(Stored data entries)
---------------

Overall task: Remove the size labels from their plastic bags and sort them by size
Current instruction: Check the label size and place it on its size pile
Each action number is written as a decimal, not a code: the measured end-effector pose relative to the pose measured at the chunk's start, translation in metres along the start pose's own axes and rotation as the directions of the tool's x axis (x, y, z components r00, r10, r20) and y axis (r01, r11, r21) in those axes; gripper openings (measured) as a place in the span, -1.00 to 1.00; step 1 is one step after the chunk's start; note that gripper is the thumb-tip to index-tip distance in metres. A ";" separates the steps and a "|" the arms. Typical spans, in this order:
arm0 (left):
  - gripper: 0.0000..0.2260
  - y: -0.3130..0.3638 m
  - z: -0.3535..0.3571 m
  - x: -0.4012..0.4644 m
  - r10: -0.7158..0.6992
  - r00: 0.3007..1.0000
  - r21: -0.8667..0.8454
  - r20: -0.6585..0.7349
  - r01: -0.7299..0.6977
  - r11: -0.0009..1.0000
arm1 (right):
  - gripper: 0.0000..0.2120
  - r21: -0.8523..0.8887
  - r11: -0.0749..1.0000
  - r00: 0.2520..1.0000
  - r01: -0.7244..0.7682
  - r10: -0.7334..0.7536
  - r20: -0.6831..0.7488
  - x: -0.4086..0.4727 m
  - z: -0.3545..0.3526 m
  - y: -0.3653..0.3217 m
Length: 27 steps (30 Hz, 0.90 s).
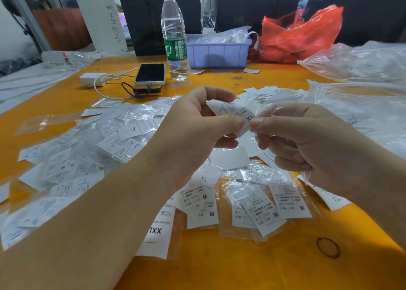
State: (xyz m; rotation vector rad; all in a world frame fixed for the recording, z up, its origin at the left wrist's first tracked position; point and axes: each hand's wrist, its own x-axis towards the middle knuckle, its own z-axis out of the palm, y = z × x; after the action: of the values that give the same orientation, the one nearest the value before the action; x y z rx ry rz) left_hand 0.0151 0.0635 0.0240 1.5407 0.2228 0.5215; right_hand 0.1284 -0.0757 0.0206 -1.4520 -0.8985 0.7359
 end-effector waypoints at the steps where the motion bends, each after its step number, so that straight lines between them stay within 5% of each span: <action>1: -0.76 0.000 0.000 0.000 0.005 1.000 -0.006 -0.003 -0.005 1.000 | -0.83 -0.008 1.000 1.000 0.002 -0.002 0.003 0.000 0.000 0.000; 7: -0.76 0.000 0.001 0.000 -0.008 1.000 0.038 -0.009 0.009 0.999 | -0.84 -0.024 1.000 1.000 0.009 -0.009 -0.010 0.001 0.002 0.000; 11: -0.58 0.003 0.002 -0.002 -0.035 0.999 0.080 0.024 0.033 0.996 | -0.78 -0.034 0.999 1.000 0.017 -0.018 -0.014 0.001 0.003 0.000; 16: -0.76 0.003 0.001 -0.001 -0.044 0.999 0.054 -0.026 0.045 0.998 | -0.80 -0.049 0.999 1.000 0.016 -0.015 0.019 0.001 0.002 0.000; 23: -0.66 0.000 0.000 0.001 -0.009 0.996 -0.014 -0.085 0.008 1.000 | -0.80 -0.061 0.998 0.999 0.011 -0.009 0.038 0.001 0.000 0.002; 27: -0.77 -0.002 0.001 0.001 -0.008 0.995 -0.015 -0.104 0.007 1.000 | -0.79 -0.060 0.998 0.998 -0.004 0.008 0.057 0.001 0.000 0.003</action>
State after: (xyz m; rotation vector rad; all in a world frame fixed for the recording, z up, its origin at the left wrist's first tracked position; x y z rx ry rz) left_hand 0.0167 0.0626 0.0225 1.4994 0.3039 0.5966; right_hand 0.1291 -0.0745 0.0175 -1.4934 -0.9678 0.7640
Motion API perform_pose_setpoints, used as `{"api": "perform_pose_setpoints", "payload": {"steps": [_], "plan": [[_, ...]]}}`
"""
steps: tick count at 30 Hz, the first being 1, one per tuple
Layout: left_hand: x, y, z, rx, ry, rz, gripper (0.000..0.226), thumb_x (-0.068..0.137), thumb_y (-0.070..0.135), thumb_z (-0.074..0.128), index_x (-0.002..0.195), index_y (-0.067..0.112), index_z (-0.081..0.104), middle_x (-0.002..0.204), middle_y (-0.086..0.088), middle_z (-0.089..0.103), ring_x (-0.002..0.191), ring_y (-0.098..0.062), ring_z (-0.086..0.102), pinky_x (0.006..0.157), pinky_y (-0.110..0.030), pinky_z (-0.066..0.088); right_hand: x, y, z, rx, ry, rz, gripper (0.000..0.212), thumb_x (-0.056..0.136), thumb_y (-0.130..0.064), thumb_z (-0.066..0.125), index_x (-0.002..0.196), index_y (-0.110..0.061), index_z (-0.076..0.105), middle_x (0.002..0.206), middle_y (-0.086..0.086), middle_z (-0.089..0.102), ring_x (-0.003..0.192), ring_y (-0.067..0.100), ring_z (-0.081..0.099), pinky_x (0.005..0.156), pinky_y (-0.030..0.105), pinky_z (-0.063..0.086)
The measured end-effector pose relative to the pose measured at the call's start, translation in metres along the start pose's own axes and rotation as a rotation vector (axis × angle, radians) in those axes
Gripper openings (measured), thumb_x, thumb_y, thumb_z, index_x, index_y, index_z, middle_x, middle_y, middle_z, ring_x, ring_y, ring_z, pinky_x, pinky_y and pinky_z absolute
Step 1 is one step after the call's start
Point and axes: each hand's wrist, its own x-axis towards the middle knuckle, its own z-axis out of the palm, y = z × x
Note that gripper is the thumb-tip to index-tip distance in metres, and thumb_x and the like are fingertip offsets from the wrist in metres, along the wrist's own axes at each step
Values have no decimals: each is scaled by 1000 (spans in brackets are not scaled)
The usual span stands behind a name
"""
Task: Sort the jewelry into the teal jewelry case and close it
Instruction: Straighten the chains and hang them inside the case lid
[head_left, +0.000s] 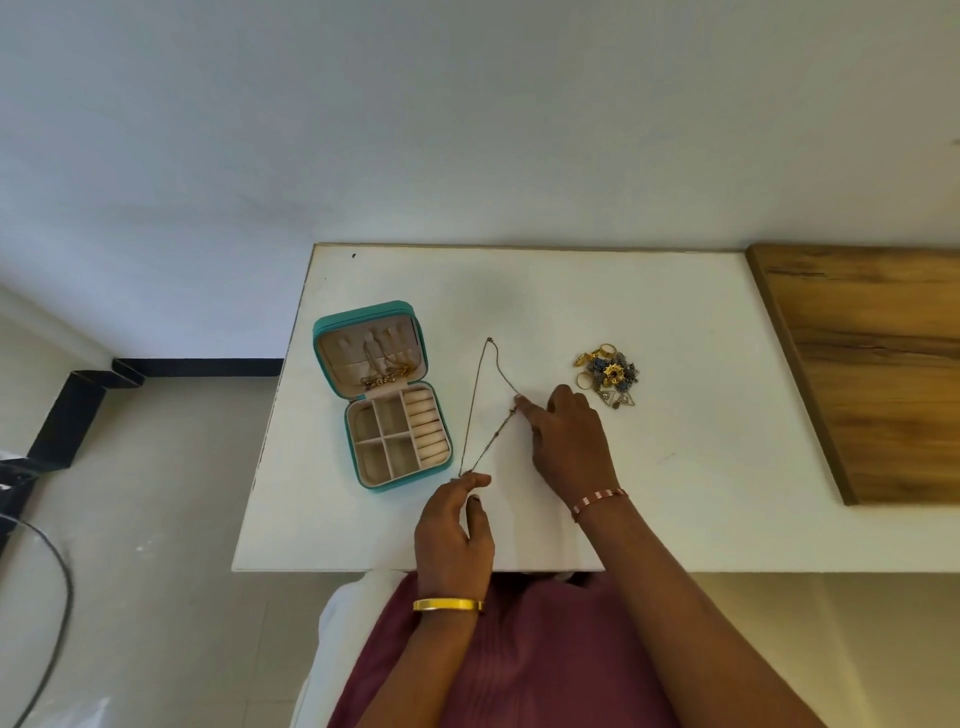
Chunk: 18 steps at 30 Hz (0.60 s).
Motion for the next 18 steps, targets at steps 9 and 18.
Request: {"api": "perform_pose_setpoints", "payload": {"steps": [9, 18], "plan": [[-2, 0, -2, 15, 57, 50, 25, 84, -1, 48, 97, 9, 67, 99, -4, 66, 94, -13, 56, 86, -29, 45, -40, -18, 3, -37, -1, -193, 51, 57, -1, 77, 103, -19, 70, 69, 5, 52, 59, 21, 52, 49, 26, 35], [1, 2, -2, 6, 85, -17, 29, 83, -8, 49, 100, 7, 66, 103, -9, 66, 99, -20, 58, 89, -33, 48, -43, -7, -5, 235, -35, 40, 28, 87, -8, 50, 110, -11, 66, 87, 12, 58, 83, 27, 55, 67, 31, 44]]}}
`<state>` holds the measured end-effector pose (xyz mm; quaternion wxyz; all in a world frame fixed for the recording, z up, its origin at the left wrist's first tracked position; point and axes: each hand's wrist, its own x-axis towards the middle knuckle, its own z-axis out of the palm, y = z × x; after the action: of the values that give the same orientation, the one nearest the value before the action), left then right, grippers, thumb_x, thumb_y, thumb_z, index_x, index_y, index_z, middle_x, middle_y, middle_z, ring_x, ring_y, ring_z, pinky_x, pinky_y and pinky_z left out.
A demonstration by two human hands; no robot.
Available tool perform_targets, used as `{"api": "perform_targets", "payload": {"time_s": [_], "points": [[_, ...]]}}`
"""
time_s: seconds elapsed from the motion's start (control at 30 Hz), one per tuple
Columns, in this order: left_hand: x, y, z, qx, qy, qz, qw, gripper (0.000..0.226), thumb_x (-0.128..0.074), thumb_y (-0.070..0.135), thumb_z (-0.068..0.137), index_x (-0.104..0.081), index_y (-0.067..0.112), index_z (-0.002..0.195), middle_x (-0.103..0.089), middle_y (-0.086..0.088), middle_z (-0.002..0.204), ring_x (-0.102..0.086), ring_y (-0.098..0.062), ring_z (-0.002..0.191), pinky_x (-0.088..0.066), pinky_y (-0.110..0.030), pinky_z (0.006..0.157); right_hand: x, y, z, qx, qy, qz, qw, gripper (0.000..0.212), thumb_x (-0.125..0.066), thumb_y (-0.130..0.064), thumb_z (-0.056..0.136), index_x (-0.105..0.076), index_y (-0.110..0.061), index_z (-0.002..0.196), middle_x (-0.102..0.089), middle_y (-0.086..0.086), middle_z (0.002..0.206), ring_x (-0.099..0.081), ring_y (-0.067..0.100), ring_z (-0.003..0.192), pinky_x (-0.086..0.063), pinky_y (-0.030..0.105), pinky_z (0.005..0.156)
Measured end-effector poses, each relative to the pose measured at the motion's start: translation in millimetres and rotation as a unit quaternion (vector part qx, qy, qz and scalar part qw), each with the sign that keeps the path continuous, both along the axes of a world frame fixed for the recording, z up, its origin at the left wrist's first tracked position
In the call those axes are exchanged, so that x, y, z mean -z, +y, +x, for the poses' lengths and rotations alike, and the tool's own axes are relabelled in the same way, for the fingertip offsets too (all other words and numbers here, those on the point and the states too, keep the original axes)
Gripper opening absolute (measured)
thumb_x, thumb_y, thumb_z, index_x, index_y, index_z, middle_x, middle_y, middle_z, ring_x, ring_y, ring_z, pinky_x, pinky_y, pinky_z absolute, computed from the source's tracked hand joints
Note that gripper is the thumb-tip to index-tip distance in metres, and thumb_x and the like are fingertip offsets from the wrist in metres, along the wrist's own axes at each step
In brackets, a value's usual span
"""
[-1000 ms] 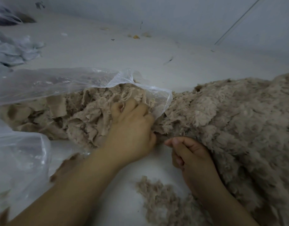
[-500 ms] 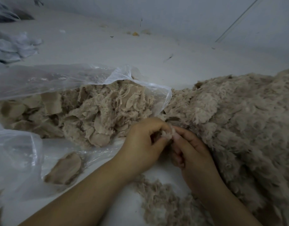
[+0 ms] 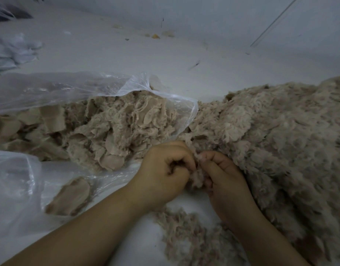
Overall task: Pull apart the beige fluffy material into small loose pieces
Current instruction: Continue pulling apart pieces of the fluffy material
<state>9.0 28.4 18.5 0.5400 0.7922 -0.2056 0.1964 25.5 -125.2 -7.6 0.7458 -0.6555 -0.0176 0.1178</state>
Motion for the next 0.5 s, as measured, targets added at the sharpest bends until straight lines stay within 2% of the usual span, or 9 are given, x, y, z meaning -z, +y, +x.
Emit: {"api": "perform_targets", "payload": {"time_s": [0.07, 0.13, 0.2, 0.27, 0.3, 0.37, 0.43, 0.5], "points": [[0.3, -0.6, 0.7, -0.045, 0.057, -0.067, 0.995, 0.018, -0.052, -0.004, 0.07, -0.066, 0.008, 0.067, -0.062, -0.002, 0.065, -0.056, -0.012, 0.054, -0.045, -0.026, 0.051, -0.7, 0.5, -0.6, 0.013, 0.019, 0.011, 1.0, 0.029, -0.053, -0.019, 0.099, -0.069, -0.028, 0.077, -0.054, -0.007, 0.059, -0.046, 0.005, 0.051, -0.04, 0.017, 0.048], [0.3, -1.0, 1.9, -0.064, 0.121, -0.123, 0.983, 0.012, -0.06, 0.005, 0.077, -0.064, 0.016, 0.081, -0.059, 0.001, 0.071, -0.051, -0.017, 0.051, -0.042, -0.028, 0.046, -2.6, 0.7, -1.4, 0.014, 0.04, 0.046, 0.998, 0.028, -0.053, -0.02, 0.099, -0.072, -0.03, 0.082, -0.067, -0.002, 0.071, -0.059, 0.008, 0.06, -0.049, 0.022, 0.055], [0.7, 1.4, 4.4, -0.032, 0.155, -0.098, 0.983, 0.029, -0.07, 0.004, 0.08, -0.064, 0.021, 0.103, -0.059, 0.0, 0.093, -0.055, -0.026, 0.059, -0.045, -0.028, 0.051, -3.2, -0.3, -1.6, 0.003, 0.046, 0.062, 0.997, 0.022, -0.053, -0.021, 0.099, -0.072, -0.026, 0.09, -0.073, 0.004, 0.084, -0.066, 0.013, 0.072, -0.053, 0.026, 0.061], [2.5, 2.2, 5.9, 0.007, 0.172, -0.047, 0.984, 0.039, -0.073, 0.001, 0.082, -0.066, 0.023, 0.113, -0.061, -0.003, 0.104, -0.06, -0.025, 0.068, -0.05, -0.029, 0.055, -4.7, -0.2, -2.7, -0.016, 0.039, 0.066, 0.997, 0.019, -0.051, -0.019, 0.1, -0.069, -0.018, 0.095, -0.072, 0.001, 0.08, -0.066, 0.009, 0.066, -0.051, 0.02, 0.056], [3.4, 1.3, 6.4, 0.012, 0.183, -0.049, 0.982, 0.033, -0.073, 0.0, 0.083, -0.069, 0.02, 0.109, -0.065, -0.006, 0.099, -0.061, -0.022, 0.067, -0.051, -0.029, 0.055, -4.4, -0.1, -2.8, -0.02, 0.031, 0.069, 0.997, 0.02, -0.05, -0.018, 0.1, -0.068, -0.015, 0.091, -0.068, -0.002, 0.07, -0.062, 0.005, 0.058, -0.048, 0.017, 0.051], [5.0, -0.6, 8.0, -0.001, 0.204, -0.098, 0.974, 0.015, -0.069, -0.002, 0.085, -0.07, 0.012, 0.09, -0.069, -0.005, 0.077, -0.061, -0.011, 0.059, -0.048, -0.023, 0.051, -5.4, 1.0, -3.1, -0.015, 0.015, 0.075, 0.997, 0.023, -0.053, -0.022, 0.098, -0.064, -0.018, 0.079, -0.055, -0.006, 0.056, -0.048, 0.004, 0.047, -0.04, 0.015, 0.044], [5.7, -1.6, 9.1, -0.024, 0.196, -0.119, 0.973, 0.015, -0.068, -0.002, 0.085, -0.068, 0.012, 0.08, -0.066, -0.002, 0.066, -0.058, -0.008, 0.056, -0.045, -0.02, 0.052, -7.7, 1.9, -3.3, -0.019, -0.008, 0.059, 0.998, 0.022, -0.059, -0.038, 0.089, -0.064, -0.027, 0.07, -0.046, -0.006, 0.058, -0.039, 0.007, 0.048, -0.035, 0.018, 0.044], [4.0, -1.8, 8.6, -0.026, 0.181, -0.126, 0.975, 0.013, -0.069, 0.001, 0.085, -0.07, 0.012, 0.079, -0.067, 0.0, 0.063, -0.058, -0.007, 0.053, -0.045, -0.019, 0.05, -8.5, 2.9, -4.6, -0.041, -0.04, 0.027, 0.998, 0.021, -0.064, -0.045, 0.085, -0.068, -0.025, 0.078, -0.052, -0.003, 0.062, -0.042, 0.008, 0.052, -0.036, 0.02, 0.047]]}}
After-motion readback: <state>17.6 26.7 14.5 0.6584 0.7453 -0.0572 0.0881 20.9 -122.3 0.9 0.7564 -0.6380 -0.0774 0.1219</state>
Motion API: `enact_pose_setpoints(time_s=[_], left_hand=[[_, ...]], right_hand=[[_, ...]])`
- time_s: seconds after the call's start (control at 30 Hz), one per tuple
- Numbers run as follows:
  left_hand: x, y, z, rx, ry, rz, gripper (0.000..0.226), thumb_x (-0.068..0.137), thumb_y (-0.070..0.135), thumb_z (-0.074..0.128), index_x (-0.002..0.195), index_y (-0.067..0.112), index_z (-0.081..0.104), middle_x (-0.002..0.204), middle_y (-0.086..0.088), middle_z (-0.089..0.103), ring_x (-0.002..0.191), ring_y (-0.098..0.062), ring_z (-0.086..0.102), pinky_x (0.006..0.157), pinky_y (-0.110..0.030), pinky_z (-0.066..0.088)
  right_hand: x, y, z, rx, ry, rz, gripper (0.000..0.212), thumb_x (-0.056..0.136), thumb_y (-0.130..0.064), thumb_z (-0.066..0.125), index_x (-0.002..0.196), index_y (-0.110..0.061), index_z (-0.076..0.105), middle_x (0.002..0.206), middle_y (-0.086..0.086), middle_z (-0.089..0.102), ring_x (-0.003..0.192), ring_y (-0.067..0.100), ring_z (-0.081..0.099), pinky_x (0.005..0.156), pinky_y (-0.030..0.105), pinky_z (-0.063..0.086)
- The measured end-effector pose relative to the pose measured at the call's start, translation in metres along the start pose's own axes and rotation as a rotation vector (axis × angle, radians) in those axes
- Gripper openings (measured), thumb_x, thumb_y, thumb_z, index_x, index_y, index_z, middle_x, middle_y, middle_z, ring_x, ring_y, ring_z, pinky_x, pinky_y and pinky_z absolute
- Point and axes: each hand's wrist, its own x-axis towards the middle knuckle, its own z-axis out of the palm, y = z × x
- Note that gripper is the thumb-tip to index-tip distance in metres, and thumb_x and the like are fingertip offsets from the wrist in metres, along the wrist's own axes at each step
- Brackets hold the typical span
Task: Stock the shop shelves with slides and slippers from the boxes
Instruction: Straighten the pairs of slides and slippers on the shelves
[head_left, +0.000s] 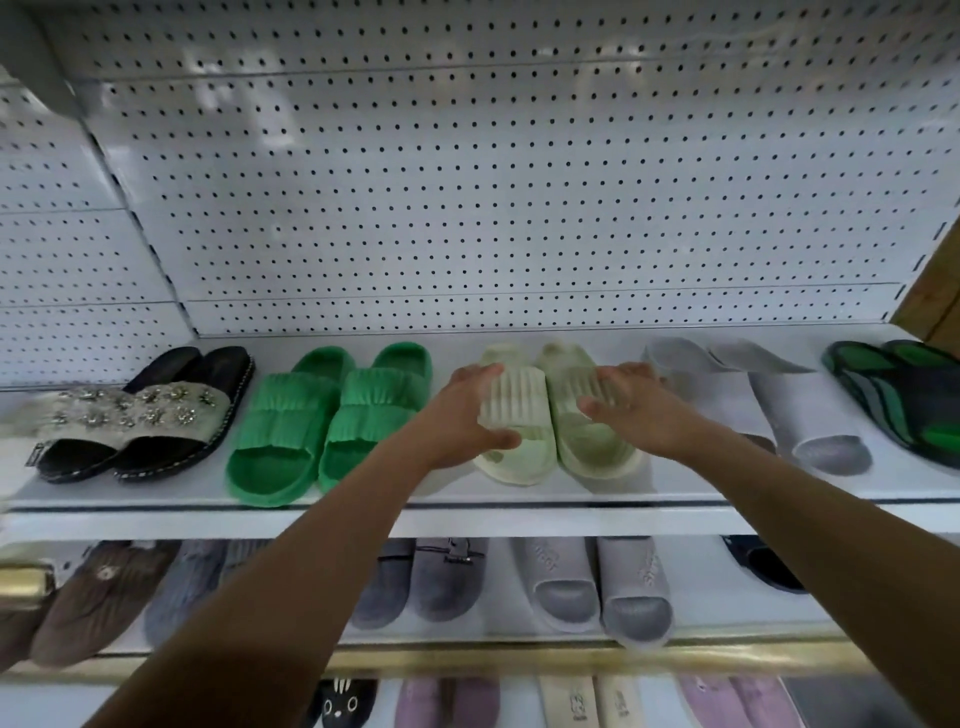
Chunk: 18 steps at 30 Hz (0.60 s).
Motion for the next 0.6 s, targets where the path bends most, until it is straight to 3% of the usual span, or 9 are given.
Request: enact_pose_setpoints(time_s=[0.1, 0.2, 0.27, 0.33, 0.47, 0.6], left_hand=[[-0.012, -0.006, -0.015, -0.008, 0.047, 0.056, 0.079, 0.085, 0.033, 0.074, 0.150, 0.024, 0.031, 0.155, 0.002, 0.030, 0.139, -0.015, 0.034, 0.106, -0.021, 0.022], [-0.024, -0.020, -0.045, 0.026, 0.105, 0.076, 0.071, 0.085, 0.033, 0.074, 0.147, 0.027, 0.039, 0.151, 0.007, 0.037, 0.136, -0.012, 0.036, 0.105, -0.020, 0.024], [-0.035, -0.038, -0.075, 0.049, 0.128, 0.057, 0.070, 0.083, 0.032, 0.075, 0.145, 0.033, 0.041, 0.149, 0.010, 0.040, 0.129, -0.007, 0.040, 0.101, -0.020, 0.026], [-0.048, -0.065, -0.109, 0.100, 0.075, -0.012, 0.081, 0.078, 0.030, 0.080, 0.146, 0.038, 0.037, 0.150, 0.009, 0.038, 0.124, -0.007, 0.040, 0.103, -0.025, 0.031], [-0.066, -0.127, -0.155, 0.344, -0.163, -0.186, 0.117, 0.064, 0.028, 0.089, 0.154, 0.034, 0.015, 0.160, 0.001, 0.021, 0.141, -0.020, 0.027, 0.117, -0.040, 0.025], [-0.063, -0.160, -0.159, 0.446, -0.239, -0.183, 0.124, 0.064, 0.025, 0.089, 0.156, 0.029, 0.006, 0.159, -0.004, 0.022, 0.142, -0.025, 0.027, 0.118, -0.039, 0.024]], right_hand=[[-0.003, -0.018, 0.003, -0.028, 0.216, -0.051, 0.055, 0.093, -0.046, 0.053, 0.142, -0.021, 0.043, 0.146, 0.010, 0.035, 0.135, 0.031, 0.028, 0.110, 0.039, 0.024], [-0.004, -0.052, 0.013, 0.122, 0.325, -0.206, 0.047, 0.089, -0.035, 0.063, 0.132, -0.022, 0.052, 0.132, 0.005, 0.047, 0.121, 0.024, 0.046, 0.101, 0.039, 0.042], [-0.003, -0.079, 0.024, 0.236, 0.251, -0.297, 0.049, 0.084, -0.030, 0.070, 0.130, -0.023, 0.054, 0.128, 0.001, 0.048, 0.113, 0.020, 0.052, 0.094, 0.037, 0.048], [-0.002, -0.110, 0.037, 0.248, 0.122, -0.357, 0.057, 0.081, -0.031, 0.075, 0.133, -0.025, 0.051, 0.130, 0.000, 0.046, 0.116, 0.017, 0.049, 0.097, 0.037, 0.047], [0.010, -0.161, 0.067, 0.001, -0.125, -0.394, 0.092, 0.074, -0.038, 0.080, 0.149, -0.027, 0.028, 0.147, 0.004, 0.031, 0.135, 0.023, 0.028, 0.113, 0.043, 0.029], [0.026, -0.187, 0.090, -0.132, -0.177, -0.268, 0.111, 0.069, -0.039, 0.082, 0.153, -0.023, 0.012, 0.150, 0.007, 0.027, 0.134, 0.031, 0.029, 0.112, 0.043, 0.029]])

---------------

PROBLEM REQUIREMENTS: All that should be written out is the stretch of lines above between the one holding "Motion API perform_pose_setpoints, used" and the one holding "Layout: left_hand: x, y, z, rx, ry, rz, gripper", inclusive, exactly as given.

EXERCISE RESULT:
Motion API perform_pose_setpoints, used as `{"api": "perform_pose_setpoints", "payload": {"steps": [_], "plan": [[_, ...]]}}`
"""
steps: tick count at 30 Hz, the first being 1, one per tuple
Layout: left_hand: x, y, z, rx, ry, rz, gripper (0.000..0.226), thumb_x (-0.068..0.137), thumb_y (-0.070..0.135), thumb_z (-0.074..0.128), index_x (-0.002..0.195), index_y (-0.067..0.112), index_z (-0.081..0.104), middle_x (-0.002..0.204), middle_y (-0.086..0.088), middle_z (-0.089..0.103), ring_x (-0.002..0.191), ring_y (-0.098..0.062), ring_z (-0.086..0.102), pinky_x (0.006..0.157), pinky_y (-0.110..0.030), pinky_z (-0.066..0.088); right_hand: x, y, z, rx, ry, rz, gripper (0.000..0.212), thumb_x (-0.056..0.136), thumb_y (-0.130..0.064), thumb_z (-0.066..0.125), index_x (-0.002..0.196), index_y (-0.110..0.061), index_z (-0.076..0.105), middle_x (0.002..0.206), middle_y (-0.086..0.086), middle_z (-0.089..0.102), ring_x (-0.003..0.192), ring_y (-0.067..0.100), ring_z (-0.081..0.099), pinky_x (0.005..0.156), pinky_y (-0.030..0.105), pinky_z (-0.063..0.086)

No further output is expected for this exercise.